**HOW TO COMPLETE THIS TASK**
Copy out each line of the data that holds the word "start".

**INFORMATION PROVIDED**
##############################
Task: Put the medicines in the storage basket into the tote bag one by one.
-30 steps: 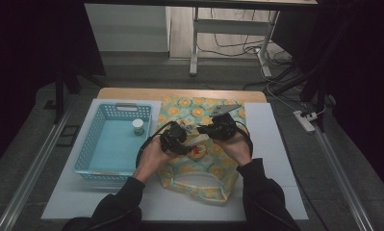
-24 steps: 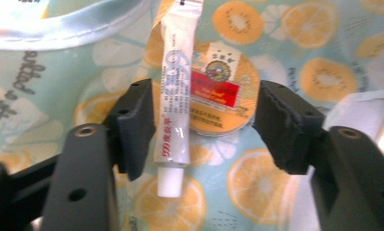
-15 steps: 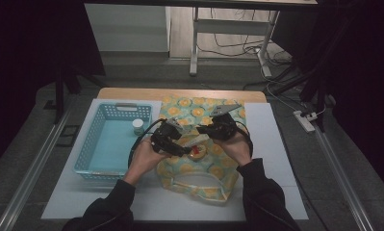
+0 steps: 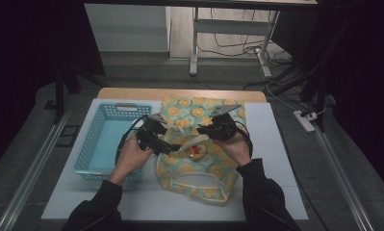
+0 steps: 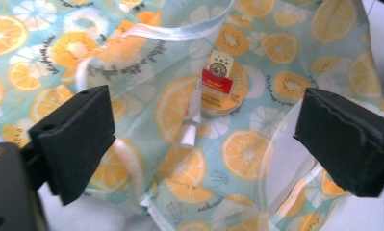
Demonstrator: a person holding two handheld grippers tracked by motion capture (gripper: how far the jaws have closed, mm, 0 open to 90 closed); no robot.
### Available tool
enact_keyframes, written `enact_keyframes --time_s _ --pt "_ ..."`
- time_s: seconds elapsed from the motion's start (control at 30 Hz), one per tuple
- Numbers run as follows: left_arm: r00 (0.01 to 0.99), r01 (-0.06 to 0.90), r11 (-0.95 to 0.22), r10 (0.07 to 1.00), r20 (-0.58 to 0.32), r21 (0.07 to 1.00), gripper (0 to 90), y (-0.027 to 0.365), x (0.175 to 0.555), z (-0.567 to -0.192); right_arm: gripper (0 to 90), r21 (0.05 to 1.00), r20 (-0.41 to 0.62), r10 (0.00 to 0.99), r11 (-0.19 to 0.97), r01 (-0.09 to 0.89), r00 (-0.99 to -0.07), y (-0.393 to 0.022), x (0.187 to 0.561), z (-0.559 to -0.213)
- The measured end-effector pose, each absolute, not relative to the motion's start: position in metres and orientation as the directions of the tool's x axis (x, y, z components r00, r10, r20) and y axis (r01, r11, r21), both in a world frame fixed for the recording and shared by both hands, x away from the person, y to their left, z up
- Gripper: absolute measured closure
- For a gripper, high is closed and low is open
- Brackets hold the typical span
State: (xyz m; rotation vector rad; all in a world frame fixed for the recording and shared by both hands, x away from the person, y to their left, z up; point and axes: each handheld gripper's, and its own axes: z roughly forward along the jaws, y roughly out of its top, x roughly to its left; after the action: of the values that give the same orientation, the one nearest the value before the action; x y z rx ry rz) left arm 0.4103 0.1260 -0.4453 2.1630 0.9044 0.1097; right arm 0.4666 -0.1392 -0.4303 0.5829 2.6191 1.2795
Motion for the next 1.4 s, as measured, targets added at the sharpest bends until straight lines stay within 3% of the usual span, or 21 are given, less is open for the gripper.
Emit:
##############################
**THE COMPLETED TASK**
- time_s: seconds elapsed from the motion's start (control at 30 Hz), one per tuple
- The measured end-effector pose, each absolute, not relative to the motion's start: position in metres and orientation as the directions of the tool's x axis (x, y, z components r00, r10, r20) and y axis (r01, r11, r21), both in a world frame fixed for the recording and shared by both hands, x away from the person, y to their left, z up

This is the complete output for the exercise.